What is being asked: Your task is to filter the data below down to the lines holding "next".

■ ■ ■ ■ ■ ■ ■

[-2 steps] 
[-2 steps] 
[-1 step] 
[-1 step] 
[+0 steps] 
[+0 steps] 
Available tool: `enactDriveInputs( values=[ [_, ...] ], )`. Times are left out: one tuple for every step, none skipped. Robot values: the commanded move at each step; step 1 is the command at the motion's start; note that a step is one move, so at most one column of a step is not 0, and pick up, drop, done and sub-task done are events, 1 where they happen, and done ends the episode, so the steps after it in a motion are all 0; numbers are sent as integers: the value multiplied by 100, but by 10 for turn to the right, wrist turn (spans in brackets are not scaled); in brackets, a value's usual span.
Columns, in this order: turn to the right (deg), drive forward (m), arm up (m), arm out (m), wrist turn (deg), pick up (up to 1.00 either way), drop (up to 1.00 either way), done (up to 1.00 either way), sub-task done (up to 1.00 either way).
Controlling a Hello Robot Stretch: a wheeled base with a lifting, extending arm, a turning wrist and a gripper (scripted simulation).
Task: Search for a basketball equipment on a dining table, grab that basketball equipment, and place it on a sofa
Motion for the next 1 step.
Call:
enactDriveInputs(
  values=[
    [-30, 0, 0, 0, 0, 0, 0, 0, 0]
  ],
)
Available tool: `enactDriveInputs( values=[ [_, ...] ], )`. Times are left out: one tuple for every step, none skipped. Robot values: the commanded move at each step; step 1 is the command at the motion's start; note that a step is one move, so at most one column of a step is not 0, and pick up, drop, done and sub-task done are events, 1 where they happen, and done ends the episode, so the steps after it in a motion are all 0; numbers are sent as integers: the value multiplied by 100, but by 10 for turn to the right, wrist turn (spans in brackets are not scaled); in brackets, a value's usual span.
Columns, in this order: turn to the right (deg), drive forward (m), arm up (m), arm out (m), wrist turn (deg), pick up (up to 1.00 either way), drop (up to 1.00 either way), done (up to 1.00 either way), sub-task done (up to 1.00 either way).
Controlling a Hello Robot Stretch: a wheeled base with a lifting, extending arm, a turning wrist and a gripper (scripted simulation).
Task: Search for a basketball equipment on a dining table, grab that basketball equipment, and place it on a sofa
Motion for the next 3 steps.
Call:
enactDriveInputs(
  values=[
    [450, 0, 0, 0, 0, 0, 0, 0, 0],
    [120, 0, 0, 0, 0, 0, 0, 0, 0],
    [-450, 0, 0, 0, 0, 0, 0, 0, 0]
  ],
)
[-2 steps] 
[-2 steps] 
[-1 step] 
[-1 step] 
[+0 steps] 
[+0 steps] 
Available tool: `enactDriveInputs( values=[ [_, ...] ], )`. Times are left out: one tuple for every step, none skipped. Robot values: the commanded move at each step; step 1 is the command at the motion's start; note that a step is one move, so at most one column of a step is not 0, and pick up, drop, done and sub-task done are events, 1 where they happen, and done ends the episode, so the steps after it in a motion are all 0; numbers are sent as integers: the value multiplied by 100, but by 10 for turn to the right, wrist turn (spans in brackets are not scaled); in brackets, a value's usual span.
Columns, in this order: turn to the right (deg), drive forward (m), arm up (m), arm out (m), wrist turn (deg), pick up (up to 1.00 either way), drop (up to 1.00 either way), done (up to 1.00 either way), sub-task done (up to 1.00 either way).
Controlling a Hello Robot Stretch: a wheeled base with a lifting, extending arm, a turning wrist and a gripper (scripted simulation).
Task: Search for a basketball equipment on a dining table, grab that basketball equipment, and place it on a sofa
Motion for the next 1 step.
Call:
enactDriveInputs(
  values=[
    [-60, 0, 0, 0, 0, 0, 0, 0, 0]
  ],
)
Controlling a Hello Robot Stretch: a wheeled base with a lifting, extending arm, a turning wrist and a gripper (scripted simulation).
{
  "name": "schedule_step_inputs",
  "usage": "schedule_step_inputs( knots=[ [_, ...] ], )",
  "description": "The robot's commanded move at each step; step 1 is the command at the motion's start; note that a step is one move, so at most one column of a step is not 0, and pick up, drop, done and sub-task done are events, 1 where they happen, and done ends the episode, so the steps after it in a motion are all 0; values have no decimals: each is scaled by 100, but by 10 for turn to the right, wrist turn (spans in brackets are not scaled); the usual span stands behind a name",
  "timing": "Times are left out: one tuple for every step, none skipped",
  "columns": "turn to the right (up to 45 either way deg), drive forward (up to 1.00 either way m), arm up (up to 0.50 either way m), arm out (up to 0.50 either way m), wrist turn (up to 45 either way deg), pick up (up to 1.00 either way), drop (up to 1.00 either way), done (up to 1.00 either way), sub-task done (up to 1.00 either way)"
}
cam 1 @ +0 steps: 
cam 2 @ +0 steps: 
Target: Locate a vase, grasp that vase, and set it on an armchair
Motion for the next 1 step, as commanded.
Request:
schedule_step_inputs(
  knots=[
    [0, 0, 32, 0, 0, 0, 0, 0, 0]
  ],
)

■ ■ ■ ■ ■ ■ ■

Response area:
Motion for the next 1 step.
Motion for the next 3 steps.
Motion for the next 1 step.
Motion for the next 1 step, as commanded.

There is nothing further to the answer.